Each line in the records below, from the one that contains "Asked and answered" to the one that contains "Point to the floral pillow, this", should be reproduced exactly, the first and last included.

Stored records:
*-*-*
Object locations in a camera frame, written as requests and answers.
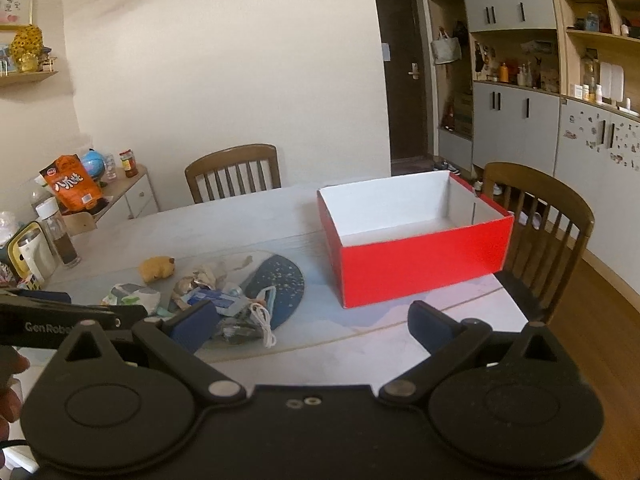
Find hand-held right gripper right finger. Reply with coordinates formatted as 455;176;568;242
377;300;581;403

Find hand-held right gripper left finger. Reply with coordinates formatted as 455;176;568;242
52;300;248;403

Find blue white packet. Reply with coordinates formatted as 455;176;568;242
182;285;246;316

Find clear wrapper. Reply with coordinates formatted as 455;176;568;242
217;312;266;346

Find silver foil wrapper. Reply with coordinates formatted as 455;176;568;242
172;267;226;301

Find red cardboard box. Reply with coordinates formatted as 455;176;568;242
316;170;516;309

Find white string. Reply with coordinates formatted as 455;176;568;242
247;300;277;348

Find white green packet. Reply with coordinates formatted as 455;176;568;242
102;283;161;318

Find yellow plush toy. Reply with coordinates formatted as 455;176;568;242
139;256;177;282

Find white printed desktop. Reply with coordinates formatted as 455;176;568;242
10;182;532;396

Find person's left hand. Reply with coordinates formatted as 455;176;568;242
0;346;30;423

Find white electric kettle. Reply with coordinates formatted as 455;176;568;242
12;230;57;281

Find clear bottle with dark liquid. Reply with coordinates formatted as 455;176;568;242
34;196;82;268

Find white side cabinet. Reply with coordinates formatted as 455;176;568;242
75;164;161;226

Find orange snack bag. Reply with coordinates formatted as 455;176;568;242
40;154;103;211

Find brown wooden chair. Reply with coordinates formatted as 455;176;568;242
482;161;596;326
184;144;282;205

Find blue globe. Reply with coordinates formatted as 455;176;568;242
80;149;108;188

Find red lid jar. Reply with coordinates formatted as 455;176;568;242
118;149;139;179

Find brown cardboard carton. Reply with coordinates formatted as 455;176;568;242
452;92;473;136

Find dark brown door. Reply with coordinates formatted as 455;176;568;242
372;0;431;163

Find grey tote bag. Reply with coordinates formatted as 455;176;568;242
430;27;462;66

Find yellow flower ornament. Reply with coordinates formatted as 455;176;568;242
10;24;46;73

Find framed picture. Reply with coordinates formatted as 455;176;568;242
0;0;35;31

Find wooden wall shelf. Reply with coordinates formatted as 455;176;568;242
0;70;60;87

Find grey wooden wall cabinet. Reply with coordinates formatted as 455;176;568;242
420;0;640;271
*-*-*
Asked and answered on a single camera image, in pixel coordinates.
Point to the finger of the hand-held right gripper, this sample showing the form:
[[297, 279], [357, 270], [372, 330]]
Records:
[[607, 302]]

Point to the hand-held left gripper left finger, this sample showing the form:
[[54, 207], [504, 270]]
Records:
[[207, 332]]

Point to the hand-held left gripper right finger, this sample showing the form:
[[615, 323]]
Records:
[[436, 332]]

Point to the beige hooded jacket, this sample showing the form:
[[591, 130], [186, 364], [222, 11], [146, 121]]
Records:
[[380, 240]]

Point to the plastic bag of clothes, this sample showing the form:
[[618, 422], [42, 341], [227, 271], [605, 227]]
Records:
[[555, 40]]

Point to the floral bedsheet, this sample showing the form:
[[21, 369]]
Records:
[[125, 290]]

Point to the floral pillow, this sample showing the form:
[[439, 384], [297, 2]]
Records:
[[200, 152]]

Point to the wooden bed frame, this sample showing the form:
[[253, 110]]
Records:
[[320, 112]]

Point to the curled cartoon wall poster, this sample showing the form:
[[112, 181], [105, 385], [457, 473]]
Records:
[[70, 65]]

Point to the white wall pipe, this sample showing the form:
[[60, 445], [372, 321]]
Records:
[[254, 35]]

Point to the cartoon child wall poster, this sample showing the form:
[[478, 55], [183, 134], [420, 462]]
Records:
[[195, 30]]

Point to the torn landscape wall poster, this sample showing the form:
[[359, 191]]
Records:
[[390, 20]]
*-*-*
The completed task:
Asked and answered on a single camera image, in pixel coordinates.
Point to the finger of the hand-held right gripper, this sample showing the form:
[[297, 279], [357, 270], [372, 330]]
Records:
[[607, 302]]

Point to the hand-held left gripper left finger, this sample showing the form:
[[54, 207], [504, 270]]
Records:
[[207, 332]]

Point to the hand-held left gripper right finger, this sample showing the form:
[[615, 323]]
Records:
[[436, 332]]

Point to the beige hooded jacket, this sample showing the form:
[[591, 130], [186, 364], [222, 11], [146, 121]]
Records:
[[380, 240]]

Point to the plastic bag of clothes, this sample showing the form:
[[618, 422], [42, 341], [227, 271], [605, 227]]
Records:
[[555, 40]]

Point to the floral bedsheet, this sample showing the form:
[[21, 369]]
Records:
[[125, 290]]

Point to the floral pillow, this sample showing the form:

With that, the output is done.